▶ _WORK REQUEST_
Output the listing below exactly, minus its images.

==== RECORDS FOR THE TASK ====

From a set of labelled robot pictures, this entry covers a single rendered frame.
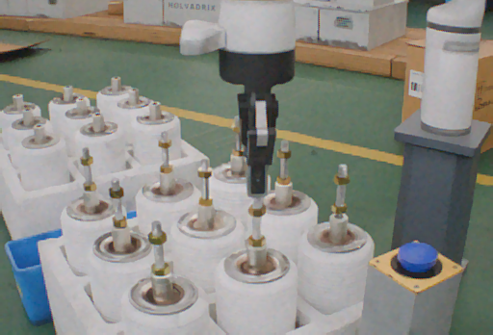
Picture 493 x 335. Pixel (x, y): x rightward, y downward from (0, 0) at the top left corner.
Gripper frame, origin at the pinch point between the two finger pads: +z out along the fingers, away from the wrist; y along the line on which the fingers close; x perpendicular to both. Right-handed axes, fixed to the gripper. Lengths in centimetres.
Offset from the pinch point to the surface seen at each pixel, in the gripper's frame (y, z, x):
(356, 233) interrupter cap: 6.0, 10.6, -13.0
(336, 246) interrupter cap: 3.1, 10.7, -9.8
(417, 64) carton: 101, 11, -54
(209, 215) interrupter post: 9.6, 9.0, 5.1
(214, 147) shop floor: 102, 35, 4
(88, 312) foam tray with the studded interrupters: 0.9, 18.0, 20.8
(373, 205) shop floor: 63, 36, -32
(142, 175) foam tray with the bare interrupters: 44, 18, 17

====

▶ _RESULT BELOW_
From a set of labelled robot pictures, this entry covers a single rendered frame.
Picture 493 x 335. Pixel (x, y): x rightward, y downward from (0, 0) at the top left corner.
Gripper frame, origin at the pinch point between the two finger pads: +z out along the fingers, away from the wrist; y along the line on which the fingers close; x perpendicular to both. Right-handed axes, fixed to the gripper. Lengths in centimetres.
Offset from the pinch point to the surface seen at each pixel, in the gripper's frame (y, z, x):
(356, 233) interrupter cap: 6.0, 10.6, -13.0
(336, 246) interrupter cap: 3.1, 10.7, -9.8
(417, 64) carton: 101, 11, -54
(209, 215) interrupter post: 9.6, 9.0, 5.1
(214, 147) shop floor: 102, 35, 4
(88, 312) foam tray with the studded interrupters: 0.9, 18.0, 20.8
(373, 205) shop floor: 63, 36, -32
(142, 175) foam tray with the bare interrupters: 44, 18, 17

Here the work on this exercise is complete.